Les travailleurs se promènent avec leur petit triporteur à travers des milliers de lingots d'aluminium.
Des travailleurs chinois se promènent dans un rickshaw motorisé à travers un dépôt de lingots d'aluminium, à Wuxi. Photo: Reuters / Aly Song
Agence France-Presse

La guerre commerciale entre les États-Unis et la Chine s'est retrouvée mercredi à l'Organisation mondiale du commerce (OMC), les Américains remettant en cause la légitimité des Chinois à faire partie de l'institution internationale.

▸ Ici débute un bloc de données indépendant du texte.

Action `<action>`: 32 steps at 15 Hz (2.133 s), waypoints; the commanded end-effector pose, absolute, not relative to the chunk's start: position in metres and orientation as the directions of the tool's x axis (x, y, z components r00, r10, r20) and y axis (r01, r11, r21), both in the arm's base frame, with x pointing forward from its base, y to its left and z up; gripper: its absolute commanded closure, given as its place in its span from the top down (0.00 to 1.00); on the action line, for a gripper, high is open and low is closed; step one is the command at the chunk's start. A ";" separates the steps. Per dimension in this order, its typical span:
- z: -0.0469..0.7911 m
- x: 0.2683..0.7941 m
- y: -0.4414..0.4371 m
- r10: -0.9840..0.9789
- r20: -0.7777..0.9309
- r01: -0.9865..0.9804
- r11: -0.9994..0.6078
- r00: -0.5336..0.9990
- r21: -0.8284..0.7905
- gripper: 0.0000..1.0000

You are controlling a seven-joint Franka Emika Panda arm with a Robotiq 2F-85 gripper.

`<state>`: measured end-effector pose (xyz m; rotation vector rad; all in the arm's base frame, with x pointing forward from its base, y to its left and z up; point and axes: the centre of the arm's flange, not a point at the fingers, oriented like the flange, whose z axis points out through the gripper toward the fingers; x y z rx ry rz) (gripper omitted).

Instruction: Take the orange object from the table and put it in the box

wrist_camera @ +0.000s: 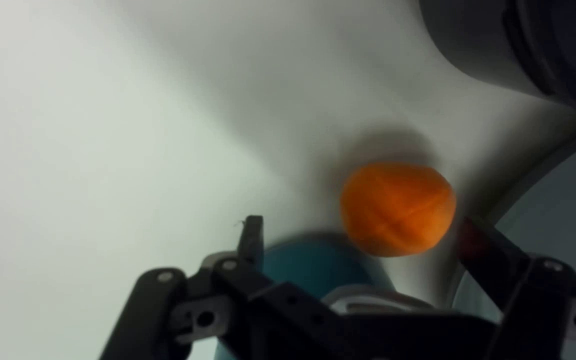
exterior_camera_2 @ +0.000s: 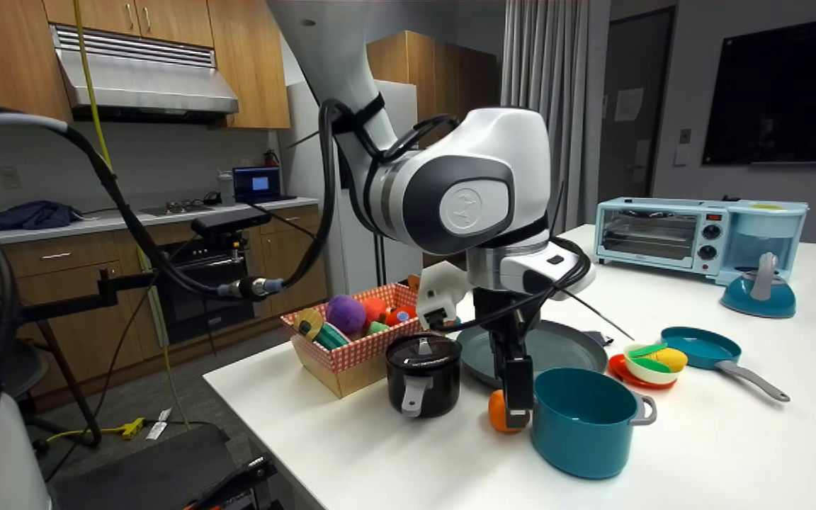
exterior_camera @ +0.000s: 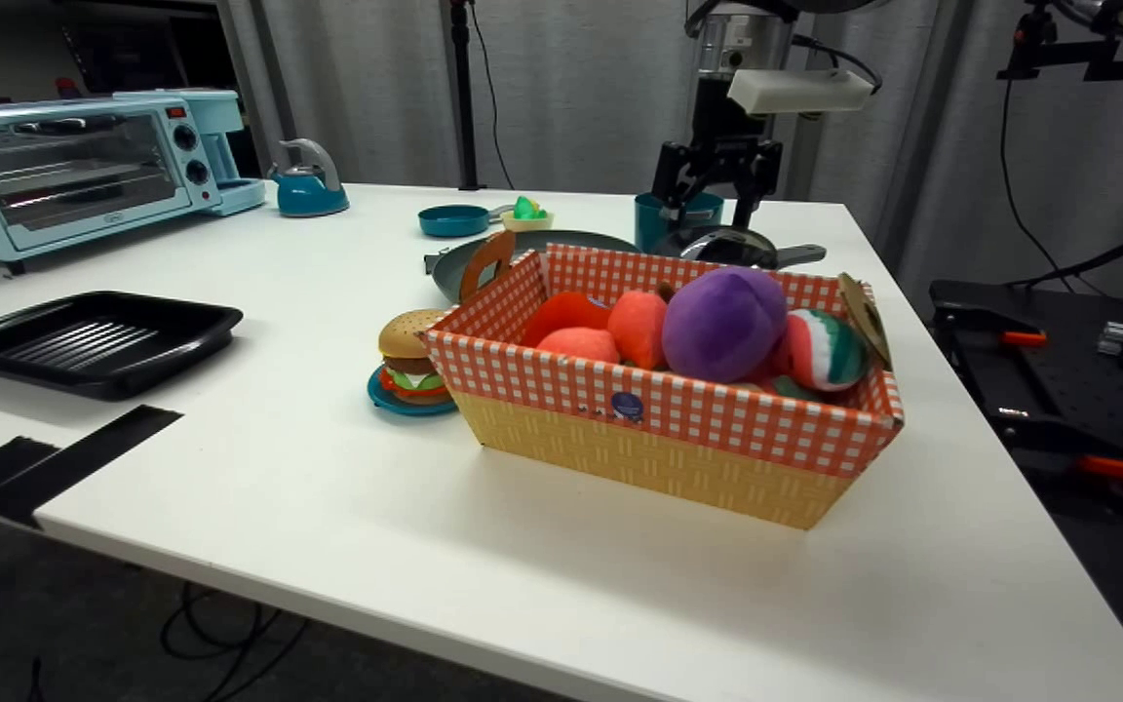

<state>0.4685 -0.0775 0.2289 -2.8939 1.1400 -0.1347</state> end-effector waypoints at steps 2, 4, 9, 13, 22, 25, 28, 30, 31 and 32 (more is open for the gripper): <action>0.214 0.484 -0.086 -0.672 0.061 -0.668 -0.741 0.738 -0.069 1.00; 0.210 0.489 -0.087 -0.669 0.056 -0.665 -0.743 0.741 -0.068 1.00; 0.203 0.495 -0.090 -0.666 0.049 -0.663 -0.746 0.745 -0.059 1.00; 0.203 0.497 -0.094 -0.673 0.049 -0.672 -0.740 0.738 -0.042 0.79; 0.207 0.488 -0.092 -0.681 0.050 -0.681 -0.732 0.731 -0.021 0.76; 0.210 0.482 -0.092 -0.676 0.056 -0.676 -0.737 0.735 -0.016 0.99; 0.213 0.476 -0.093 -0.667 0.060 -0.668 -0.744 0.743 -0.003 1.00; 0.212 0.470 -0.091 -0.655 0.056 -0.657 -0.754 0.753 0.011 1.00; 0.211 0.467 -0.088 -0.646 0.052 -0.648 -0.762 0.761 0.015 1.00; 0.210 0.466 -0.085 -0.638 0.049 -0.640 -0.768 0.768 0.018 1.00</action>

Alors que débutait mercredi et pour trois jours « l'examen des politiques commerciales » de la Chine, un exercice auquel se soumettent à intervalles réguliers tous les membres de l'OMC, l'ambassadeur américain devant cet organe, Dennis Shea, a été l'un des premiers à prendre la parole au cours de la réunion à huis clos.

Selon lui, la Chine profite de son statut de membre de l'OMC pour nuire aux autres nations. Il juge que si l'inconduite de Pékin n'est pas prise en compte, elle finira par ruiner l'organisation.

« L'incapacité de la Chine à adopter pleinement les politiques d'ouverture et d'orientation vers le marché sur lesquelles cette institution a été fondée doit enfin faire l'objet d'un débat, que ce soit à l'intérieur de l'OMC ou en dehors », a estimé M. Shea, selon des remarques préparatoires transmises par la mission américaine.

« Cet examen ne peut plus être reporté », a plaidé l'ambassadeur, ajoutant : « Si l'OMC veut rester pertinente dans l'organisation du système du commerce international, un changement est nécessaire. »

De son côté, la Chine fait valoir dans un rapport qu'elle « pratique avec énergie la conception de libre-échange » depuis qu'elle a rejoint l'OMC en 2001, et qu'elle « tient tous ses engagements annoncés ».

Les attaques de Dennis Shea interviennent alors que l'administration Trump vient de lancer une nouvelle salve dans la guerre commerciale avec la Chine, en dressant une liste complémentaire de produits chinois importés d'un montant de 200 milliards de dollars par an que les États-Unis menacent de taxer dès septembre.

« Depuis plus d'un an, l'administration Trump a patiemment demandé à la Chine de mettre fin à ses pratiques déloyales, d'ouvrir ses marchés et de se livrer à une concurrence basée sur les forces du marché. Malheureusement, la Chine n'a pas changé de comportement », a affirmé mardi le représentant américain au Commerce, Robert Lighthizer, dans un communiqué.